Data records
Segment Open

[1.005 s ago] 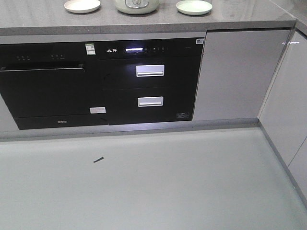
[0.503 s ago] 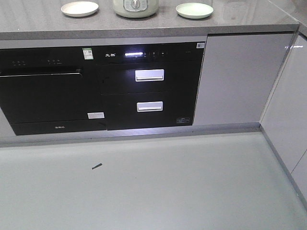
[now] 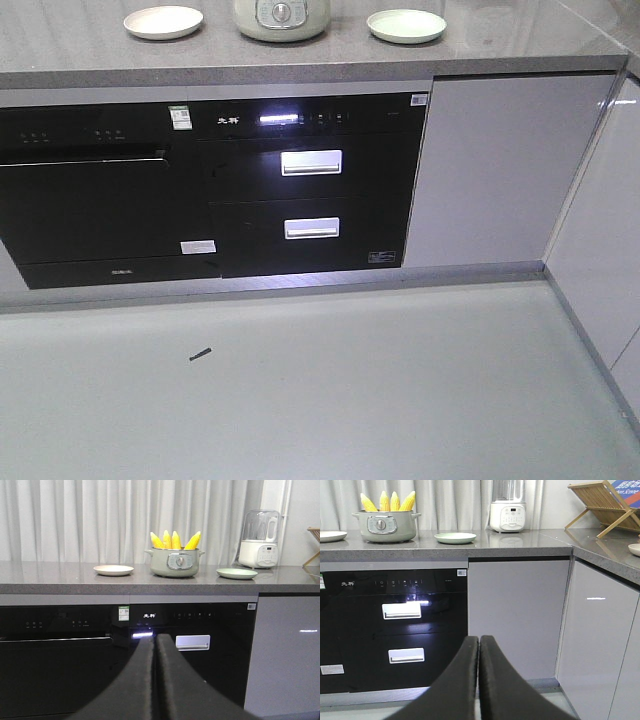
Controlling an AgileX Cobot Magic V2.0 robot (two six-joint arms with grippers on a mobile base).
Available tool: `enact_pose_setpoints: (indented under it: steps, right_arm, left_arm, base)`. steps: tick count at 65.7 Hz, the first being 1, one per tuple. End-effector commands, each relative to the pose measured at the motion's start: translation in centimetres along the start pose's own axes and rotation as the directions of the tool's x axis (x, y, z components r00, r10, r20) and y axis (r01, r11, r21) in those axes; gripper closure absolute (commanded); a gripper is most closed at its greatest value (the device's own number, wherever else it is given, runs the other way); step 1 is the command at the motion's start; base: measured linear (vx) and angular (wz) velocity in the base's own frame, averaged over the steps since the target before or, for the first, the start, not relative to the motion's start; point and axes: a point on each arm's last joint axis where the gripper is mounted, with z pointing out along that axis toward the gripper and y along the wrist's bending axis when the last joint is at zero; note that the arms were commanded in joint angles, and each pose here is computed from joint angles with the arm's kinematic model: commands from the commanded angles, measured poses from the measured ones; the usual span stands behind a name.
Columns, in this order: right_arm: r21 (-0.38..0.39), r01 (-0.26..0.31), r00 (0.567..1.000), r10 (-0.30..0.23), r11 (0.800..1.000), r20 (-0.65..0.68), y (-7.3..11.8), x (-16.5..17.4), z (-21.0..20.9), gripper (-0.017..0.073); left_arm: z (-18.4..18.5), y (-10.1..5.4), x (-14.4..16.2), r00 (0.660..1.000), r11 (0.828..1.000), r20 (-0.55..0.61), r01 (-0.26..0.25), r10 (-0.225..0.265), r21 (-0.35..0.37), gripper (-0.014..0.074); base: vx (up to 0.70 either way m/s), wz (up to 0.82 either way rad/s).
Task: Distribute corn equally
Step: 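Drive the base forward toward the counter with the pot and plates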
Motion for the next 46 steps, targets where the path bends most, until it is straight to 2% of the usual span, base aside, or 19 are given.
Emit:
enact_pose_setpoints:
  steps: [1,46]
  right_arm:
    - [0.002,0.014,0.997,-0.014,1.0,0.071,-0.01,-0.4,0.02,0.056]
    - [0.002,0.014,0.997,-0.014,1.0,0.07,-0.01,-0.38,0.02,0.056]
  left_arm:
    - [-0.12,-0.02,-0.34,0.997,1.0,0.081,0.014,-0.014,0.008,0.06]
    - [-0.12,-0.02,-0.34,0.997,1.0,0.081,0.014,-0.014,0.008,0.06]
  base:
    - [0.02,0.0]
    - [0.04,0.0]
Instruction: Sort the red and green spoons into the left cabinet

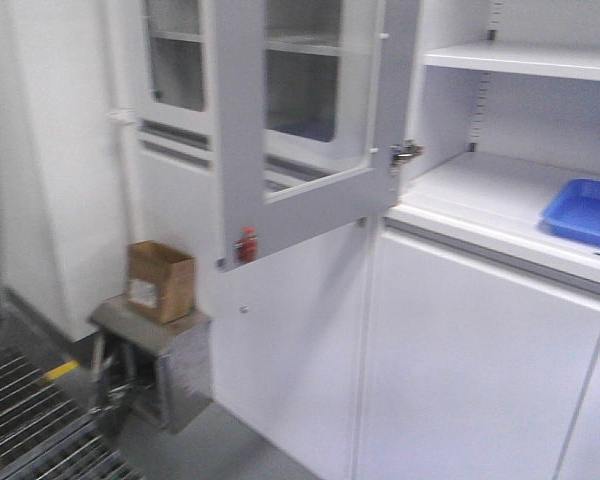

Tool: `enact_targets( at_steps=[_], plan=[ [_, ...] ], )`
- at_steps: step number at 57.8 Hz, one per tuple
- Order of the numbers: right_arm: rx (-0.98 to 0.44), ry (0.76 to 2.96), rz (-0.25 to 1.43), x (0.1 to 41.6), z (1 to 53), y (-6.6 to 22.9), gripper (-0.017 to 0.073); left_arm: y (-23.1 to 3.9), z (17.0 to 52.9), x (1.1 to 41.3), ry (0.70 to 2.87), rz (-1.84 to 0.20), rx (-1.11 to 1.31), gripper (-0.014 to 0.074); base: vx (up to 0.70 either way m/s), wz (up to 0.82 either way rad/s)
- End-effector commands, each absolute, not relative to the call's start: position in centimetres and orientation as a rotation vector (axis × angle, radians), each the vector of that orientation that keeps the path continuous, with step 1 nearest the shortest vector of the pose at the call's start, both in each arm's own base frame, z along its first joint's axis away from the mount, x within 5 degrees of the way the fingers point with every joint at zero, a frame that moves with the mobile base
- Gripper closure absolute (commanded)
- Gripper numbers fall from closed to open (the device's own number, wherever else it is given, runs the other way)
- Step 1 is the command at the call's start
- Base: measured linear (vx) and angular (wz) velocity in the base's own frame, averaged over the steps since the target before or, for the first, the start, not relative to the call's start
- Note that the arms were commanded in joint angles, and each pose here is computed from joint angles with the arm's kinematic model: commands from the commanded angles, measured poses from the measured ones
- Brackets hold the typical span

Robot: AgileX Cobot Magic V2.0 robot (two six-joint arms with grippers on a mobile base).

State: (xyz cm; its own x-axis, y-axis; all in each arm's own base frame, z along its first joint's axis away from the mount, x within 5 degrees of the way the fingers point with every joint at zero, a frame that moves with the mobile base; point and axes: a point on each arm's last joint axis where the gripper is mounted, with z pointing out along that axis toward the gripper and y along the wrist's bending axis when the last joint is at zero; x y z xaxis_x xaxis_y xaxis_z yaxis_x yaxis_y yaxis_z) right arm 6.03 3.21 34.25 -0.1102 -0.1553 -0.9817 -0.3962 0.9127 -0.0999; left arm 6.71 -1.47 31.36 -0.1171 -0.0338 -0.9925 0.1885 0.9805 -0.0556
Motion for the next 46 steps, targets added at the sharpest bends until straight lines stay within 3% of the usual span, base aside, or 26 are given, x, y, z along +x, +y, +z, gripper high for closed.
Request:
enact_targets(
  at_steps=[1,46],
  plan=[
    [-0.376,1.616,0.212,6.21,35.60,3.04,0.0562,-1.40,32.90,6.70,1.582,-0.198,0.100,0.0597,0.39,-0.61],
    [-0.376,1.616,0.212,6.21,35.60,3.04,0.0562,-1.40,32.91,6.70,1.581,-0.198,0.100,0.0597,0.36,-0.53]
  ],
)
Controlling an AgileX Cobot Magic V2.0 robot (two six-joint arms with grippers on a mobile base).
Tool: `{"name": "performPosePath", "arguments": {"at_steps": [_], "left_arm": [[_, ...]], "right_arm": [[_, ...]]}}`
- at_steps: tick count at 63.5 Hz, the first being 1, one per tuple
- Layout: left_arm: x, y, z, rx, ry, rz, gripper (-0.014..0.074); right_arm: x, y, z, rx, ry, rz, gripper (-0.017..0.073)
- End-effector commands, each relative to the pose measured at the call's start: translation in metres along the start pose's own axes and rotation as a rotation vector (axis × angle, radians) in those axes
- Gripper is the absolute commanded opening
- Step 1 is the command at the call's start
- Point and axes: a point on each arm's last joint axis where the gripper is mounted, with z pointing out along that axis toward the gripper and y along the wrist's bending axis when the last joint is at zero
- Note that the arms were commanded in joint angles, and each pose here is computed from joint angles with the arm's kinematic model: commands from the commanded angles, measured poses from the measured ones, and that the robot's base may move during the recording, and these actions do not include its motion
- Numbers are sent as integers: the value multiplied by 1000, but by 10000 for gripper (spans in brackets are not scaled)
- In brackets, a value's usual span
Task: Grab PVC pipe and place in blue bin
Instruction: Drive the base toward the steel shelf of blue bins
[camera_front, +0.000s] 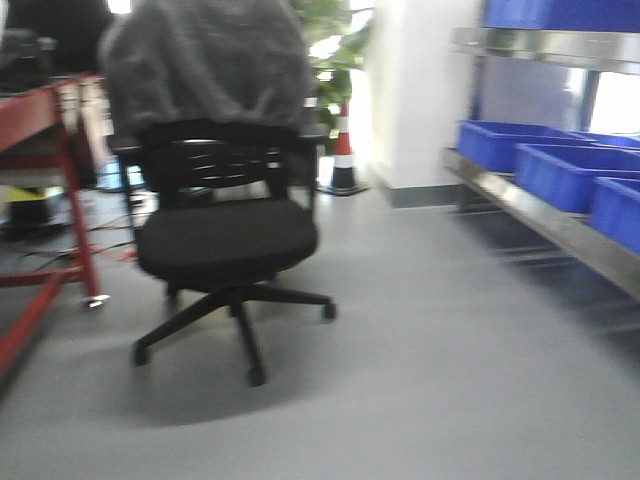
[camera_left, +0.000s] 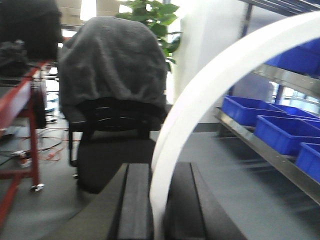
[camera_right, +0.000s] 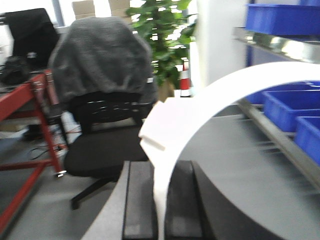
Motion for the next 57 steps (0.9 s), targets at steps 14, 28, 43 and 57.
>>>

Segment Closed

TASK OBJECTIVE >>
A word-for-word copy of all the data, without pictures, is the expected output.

ANSWER SECTION >>
[1.005 s ago] 
[0.503 s ago] 
[now] 
Controlling an AgileX Cobot Magic V2.0 robot (two six-joint arms with grippers on a mobile base).
Available tool: `enact_pose_setpoints: (indented under it: steps, right_arm, left_arm, base)`. steps: tick count at 65.7 Hz, the first being 1, one per tuple. End-effector commands, each relative to the pose measured at the motion's start: translation in centimetres along the start pose's own axes and rotation as the directions of the tool's x axis (x, y, z components r00, r10, r20) and y axis (r01, r11, r21) in those axes; gripper closure absolute (commanded); a gripper is most closed at its greatest value (the device's own number, wherever else it is given, runs the other way); step 1 is the command at the motion's start; base: measured linear (vx) and angular (wz) velocity in the base's own frame, averaged over the steps since the target before or, for the first, the start, not relative to the motion's start; point and axes: a point on each arm's last joint axis where the gripper is mounted, with z pointing out along that axis toward the gripper and y along the wrist's bending axis when the last joint is at zero; note that the arms were commanded in joint angles, and each pose here is computed from joint angles with the arm's kinematic model: commands from the commanded angles, measured poses from the measured ones; the usual span stands behind a name.
Columns, in this order: right_arm: r21 (-0.38..0.39), r01 (-0.26..0.31), r00 (0.567..1.000), r10 (-0.30..0.23), r11 (0.800..1.000), r20 (-0.65..0.68), y (-7.3..11.8), x (-16.5..17.4), z (-21.0..20.9), gripper (-0.017..0.073); left_arm: z (-18.4..18.5), y (-10.1..5.4), x (-14.4..16.2), r00 (0.660..1.000), r11 (0.828..1.000), r20 (-0.55..0.61), r01 (-0.26..0.25), r10 (-0.225..0.265), r21 (-0.35..0.37), gripper (-0.014..0.074); base: vx (up to 0.70 either way m/s), wz (up to 0.82 either way rad/s).
Task: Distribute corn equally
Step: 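Drive the base forward toward the counter with the pot and plates
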Motion for the next 46 steps, targets where the path bends most, until it is straight to 2% of the usual span, base aside, or 19 are given.
Emit:
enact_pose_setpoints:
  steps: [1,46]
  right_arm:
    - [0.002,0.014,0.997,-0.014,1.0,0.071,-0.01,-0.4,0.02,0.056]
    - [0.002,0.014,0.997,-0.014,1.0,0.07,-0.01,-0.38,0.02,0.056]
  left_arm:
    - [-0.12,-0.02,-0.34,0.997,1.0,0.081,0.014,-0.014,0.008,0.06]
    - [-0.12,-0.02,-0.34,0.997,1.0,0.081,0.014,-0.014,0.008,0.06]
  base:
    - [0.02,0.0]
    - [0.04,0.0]
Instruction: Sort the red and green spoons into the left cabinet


Tool: `enact_targets( at_steps=[_], plan=[ [_, ...] ], )`
- at_steps: step number at 57.8 Hz, one per tuple
- Order of the numbers: right_arm: rx (-0.98 to 0.44), ry (0.76 to 2.96), rz (-0.25 to 1.43), x (0.1 to 41.6), z (1 to 53), y (-6.6 to 22.9), gripper (-0.017 to 0.073); left_arm: y (-23.1 to 3.9), z (17.0 to 52.9), x (1.1 to 41.3), ry (0.70 to 2.87), rz (-1.84 to 0.20), rx (-1.11 to 1.31), gripper (-0.014 to 0.074); base: vx (up to 0.70 either way m/s), wz (up to 0.82 either way rad/s)
- End-effector commands, each absolute, not relative to the call's start: position in centimetres and orientation as a rotation vector (axis × angle, radians), each the vector of that orientation that keeps the path continuous, with step 1 nearest the shortest vector of the pose at the call's start, both in each arm's own base frame, z along its first joint's axis away from the mount, x within 5 degrees of the way the fingers point with every joint at zero, a frame that moves with the mobile base
- Gripper closure absolute (commanded)
- Gripper numbers fall from closed to open (the device's own number, wherever else it is given, runs the other way)
- Step 1 is the command at the call's start
- Base: measured linear (vx) and angular (wz) velocity in the base's own frame, averaged over the steps since the target before or, for the first, the start, not relative to the call's start
- Note that the arms were commanded in joint angles, and each pose here is computed from joint angles with the arm's kinematic model: commands from the commanded angles, measured poses from the measured ones
- Brackets hold the typical span

Robot: AgileX Cobot Magic V2.0 robot (two six-joint arms with grippers on a mobile base).

State: (xyz cm; its own x-axis, y-axis; all in each arm's own base frame, z along its first joint's axis away from the mount, x within 5 degrees of the way the fingers point with every joint at zero, a frame that moves with the mobile base; point and axes: a point on each arm's last joint axis where the gripper is mounted, with z pointing out along that axis toward the gripper and y along the wrist's bending axis when the last joint is at zero; x y z xaxis_x xaxis_y xaxis_z yaxis_x yaxis_y yaxis_z) right arm 6.03 3.21 34.25 -0.1102 -0.1553 -0.9817 -0.3962 0.9127 -0.0999; left arm 6.71 -1.47 31.36 -0.1171 -0.0338 -0.9925 0.1885 0.9805 -0.0556
Motion for the next 46 steps, targets added at the sharpest bends until straight lines stay within 3% of the usual span, base aside, or 26 are given, x, y, z along +x, +y, +z, gripper high for closed.
Request:
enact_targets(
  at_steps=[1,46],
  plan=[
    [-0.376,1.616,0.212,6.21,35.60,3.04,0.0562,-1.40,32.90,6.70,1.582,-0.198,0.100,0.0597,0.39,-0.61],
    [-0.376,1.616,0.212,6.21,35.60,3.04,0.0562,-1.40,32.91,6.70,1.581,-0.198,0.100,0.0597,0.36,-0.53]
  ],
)
Controlling an AgileX Cobot Magic V2.0 robot (two six-joint arms with grippers on a mobile base).
Tool: `{"name": "performPosePath", "arguments": {"at_steps": [_], "left_arm": [[_, ...]], "right_arm": [[_, ...]]}}`
- at_steps: tick count at 63.5 Hz, the first being 1, one per tuple
- Layout: left_arm: x, y, z, rx, ry, rz, gripper (-0.014..0.074); right_arm: x, y, z, rx, ry, rz, gripper (-0.017..0.073)
- End-effector commands, each relative to the pose measured at the call's start: translation in metres along the start pose's own axes and rotation as a rotation vector (axis × angle, radians) in those axes
- Gripper is the absolute commanded opening
- Step 1 is the command at the call's start
- Point and axes: a point on each arm's last joint axis where the gripper is mounted, with z pointing out along that axis toward the gripper and y along the wrist's bending axis when the last joint is at zero
- Note that the arms were commanded in joint angles, and each pose here is computed from joint angles with the arm's kinematic model: commands from the commanded angles, measured poses from the measured ones, and that the robot's base may move during the recording, and these actions do not include its motion
- Numbers are sent as integers: the value multiplied by 1000, but by 10000 for gripper (spans in brackets are not scaled)
- In brackets, a value's usual span
Task: Grab PVC pipe and place in blue bin
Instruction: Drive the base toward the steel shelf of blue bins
[camera_front, +0.000s] 
[camera_left, +0.000s] 
[camera_right, +0.000s] 
Motion for the next 57 steps (0.9 s), targets at steps 14, 28, 43 and 57.
>>>

Nothing remains to be added to this answer.